La défense de l’identité, une lutte qui se fait sur plusieurs fronts
Lorsque l’on traite d’identité québécoise, il est primordial de mettre de l’avant la pluralité qui existe au sein même de cette dite identité. Ici, le terme pluralité fait référence aux diverses identités autochtones qui découlent des multiples cultures des premiers peuples habitant le territoire québécois. Dans un contexte où les langues des Premières Nations sont de moins en moins parlées, les cultures autochtones sont, encore aujourd’hui, en danger. C’est dans ce contexte que des projets comme la Maison du savoir entrent en scène. La Maison du savoir est la première Université du Québec faite par des Autochtones et pour des Autochtones. Avec comme mission la protection de la culture et de la langue, encore une fois, un établissement universitaire québécois se démarque par son rôle clé dans la défense de l’identité.
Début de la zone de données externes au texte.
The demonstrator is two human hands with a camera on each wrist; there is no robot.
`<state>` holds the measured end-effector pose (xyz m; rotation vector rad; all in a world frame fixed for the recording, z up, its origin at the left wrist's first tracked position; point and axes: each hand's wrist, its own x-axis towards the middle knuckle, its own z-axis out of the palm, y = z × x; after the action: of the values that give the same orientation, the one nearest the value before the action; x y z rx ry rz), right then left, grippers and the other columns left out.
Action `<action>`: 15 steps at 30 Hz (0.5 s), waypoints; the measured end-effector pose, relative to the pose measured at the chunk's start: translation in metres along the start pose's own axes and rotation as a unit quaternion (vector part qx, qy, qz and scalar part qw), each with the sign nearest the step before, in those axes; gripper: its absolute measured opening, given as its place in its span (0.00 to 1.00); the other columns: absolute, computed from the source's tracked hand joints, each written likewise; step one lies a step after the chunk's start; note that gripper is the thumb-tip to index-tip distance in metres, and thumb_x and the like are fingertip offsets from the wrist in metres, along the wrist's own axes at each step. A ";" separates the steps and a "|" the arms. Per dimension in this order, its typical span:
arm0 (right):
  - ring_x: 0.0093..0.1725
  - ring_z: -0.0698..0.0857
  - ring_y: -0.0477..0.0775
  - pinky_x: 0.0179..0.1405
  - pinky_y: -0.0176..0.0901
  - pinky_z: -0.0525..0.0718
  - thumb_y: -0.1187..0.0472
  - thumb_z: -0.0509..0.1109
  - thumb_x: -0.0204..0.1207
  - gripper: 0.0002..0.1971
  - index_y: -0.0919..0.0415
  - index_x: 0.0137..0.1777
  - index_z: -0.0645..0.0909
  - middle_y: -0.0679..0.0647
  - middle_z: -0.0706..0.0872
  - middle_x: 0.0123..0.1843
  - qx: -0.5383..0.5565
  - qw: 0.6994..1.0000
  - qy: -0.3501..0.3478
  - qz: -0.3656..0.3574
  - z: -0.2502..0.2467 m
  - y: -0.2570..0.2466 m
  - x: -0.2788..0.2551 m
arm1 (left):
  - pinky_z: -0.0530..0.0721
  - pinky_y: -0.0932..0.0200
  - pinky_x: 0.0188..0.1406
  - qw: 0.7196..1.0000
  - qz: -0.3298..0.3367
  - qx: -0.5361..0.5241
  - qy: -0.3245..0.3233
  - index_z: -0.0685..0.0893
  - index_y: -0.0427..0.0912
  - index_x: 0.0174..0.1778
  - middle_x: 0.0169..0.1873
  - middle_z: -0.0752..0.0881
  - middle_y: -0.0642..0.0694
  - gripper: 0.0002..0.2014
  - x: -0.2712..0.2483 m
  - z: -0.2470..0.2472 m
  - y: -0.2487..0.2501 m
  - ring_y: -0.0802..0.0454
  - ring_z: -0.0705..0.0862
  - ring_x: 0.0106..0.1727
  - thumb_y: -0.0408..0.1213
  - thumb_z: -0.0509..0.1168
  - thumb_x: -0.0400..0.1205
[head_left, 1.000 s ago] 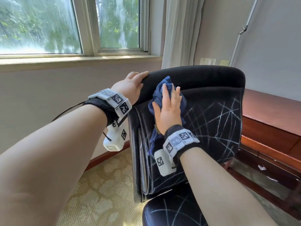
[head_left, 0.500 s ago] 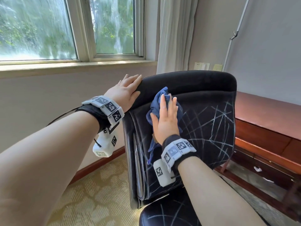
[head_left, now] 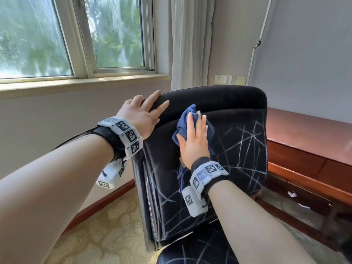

L’étude du Québec, un sujet à l’étranger?
L’apport universitaire à la culture d’ici ne s’arrête pas seulement à ses frontières. L’étude du Québec est présente dans plusieurs milieux universitaires à travers le monde. Un volume de la revue d’études Globe, parut sous la direction de Daniel Chartier, nous apprend que des universités dans plusieurs pays, tels que L’Allemagne, l’Inde, la France, la Chine, les Pays-Bas ou même l’Ouzbékistan, pour ne citer qu’eux, ont des départements consacrés à l’étude du Québec.
Qu’elle soit faite conjointement à celle du Canada ou non, cette étude contribue à ce que le Québec ait un écho à l’extérieur de ses frontières, un écho qui se fait entendre un peu partout à travers le monde.
Pour le Québec, l’université est donc bien plus qu’un milieu d’enseignement et de savoir, c’est un rempart important dans la défense de sa culture et de son identité. Alors que nous vivons dans une époque où la protection de l’identité devient un sujet de plus en plus présent dans l’espace public, notre milieu universitaire nous démontre qu’il a les outils nécessaires pour être un élément central de cette lutte et qu’il peut même être une alternative aux solutions qui sont actuellement proposées dans le discours populaire.